**What you should do:**
Your task is to show every line in the listing below that includes "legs".

= Beginning of Section =

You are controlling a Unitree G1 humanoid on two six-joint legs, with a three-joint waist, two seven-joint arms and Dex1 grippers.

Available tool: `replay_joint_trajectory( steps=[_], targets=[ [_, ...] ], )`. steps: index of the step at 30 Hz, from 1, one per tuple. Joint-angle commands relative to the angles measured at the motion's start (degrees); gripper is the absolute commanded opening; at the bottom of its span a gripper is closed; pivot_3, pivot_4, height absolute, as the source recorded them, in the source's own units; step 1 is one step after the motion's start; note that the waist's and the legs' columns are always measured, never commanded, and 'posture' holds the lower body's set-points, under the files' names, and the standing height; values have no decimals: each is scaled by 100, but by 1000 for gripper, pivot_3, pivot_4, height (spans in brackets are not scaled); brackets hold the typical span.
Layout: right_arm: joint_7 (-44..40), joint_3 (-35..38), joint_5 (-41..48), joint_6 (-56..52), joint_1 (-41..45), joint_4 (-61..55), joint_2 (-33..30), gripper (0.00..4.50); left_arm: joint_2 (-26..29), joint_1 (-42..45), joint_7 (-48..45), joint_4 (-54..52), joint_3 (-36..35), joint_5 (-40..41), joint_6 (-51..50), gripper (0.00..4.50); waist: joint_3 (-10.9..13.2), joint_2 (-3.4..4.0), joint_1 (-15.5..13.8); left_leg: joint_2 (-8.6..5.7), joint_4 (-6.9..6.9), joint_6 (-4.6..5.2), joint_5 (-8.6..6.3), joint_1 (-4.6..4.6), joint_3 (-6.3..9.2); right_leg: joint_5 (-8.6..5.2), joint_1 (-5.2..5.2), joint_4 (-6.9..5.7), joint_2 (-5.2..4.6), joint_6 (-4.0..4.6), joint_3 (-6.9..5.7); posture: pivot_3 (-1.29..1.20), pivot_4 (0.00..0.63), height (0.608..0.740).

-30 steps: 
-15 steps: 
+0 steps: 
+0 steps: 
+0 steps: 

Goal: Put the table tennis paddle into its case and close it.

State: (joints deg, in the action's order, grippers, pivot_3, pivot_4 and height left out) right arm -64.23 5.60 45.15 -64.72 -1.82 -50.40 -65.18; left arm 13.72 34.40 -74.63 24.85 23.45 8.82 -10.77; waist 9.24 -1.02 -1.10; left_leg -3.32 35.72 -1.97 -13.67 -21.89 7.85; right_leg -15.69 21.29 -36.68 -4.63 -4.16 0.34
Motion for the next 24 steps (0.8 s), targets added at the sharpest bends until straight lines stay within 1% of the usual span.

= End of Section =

**Response below:**
You are controlling a Unitree G1 humanoid on two six-joint legs, with a three-joint waist, two seven-joint arms and Dex1 grippers.
Available tool: `replay_joint_trajectory( steps=[_], targets=[ [_, ...] ], )`. steps: index of the step at 30 Hz, from 1, one per tuple. Joint-angle commands relative to the angles measured at the motion's start (degrees); gripper is the absolute commanded opening; at the bottom of its span a gripper is closed; pivot_3, pivot_4, height absolute, as the source recorded them, in the source's own units; step 1 is one step after the motion's start; note that the waist's and the legs' columns are always measured, never commanded, and 'posture' holds the lower body's set-points, under the files' names, and the standing height; values have no decimals: each is scaled by 100, but by 1000 for gripper, pivot_3, pivot_4, height (spans in brackets are not scaled); brackets hold the typical span.

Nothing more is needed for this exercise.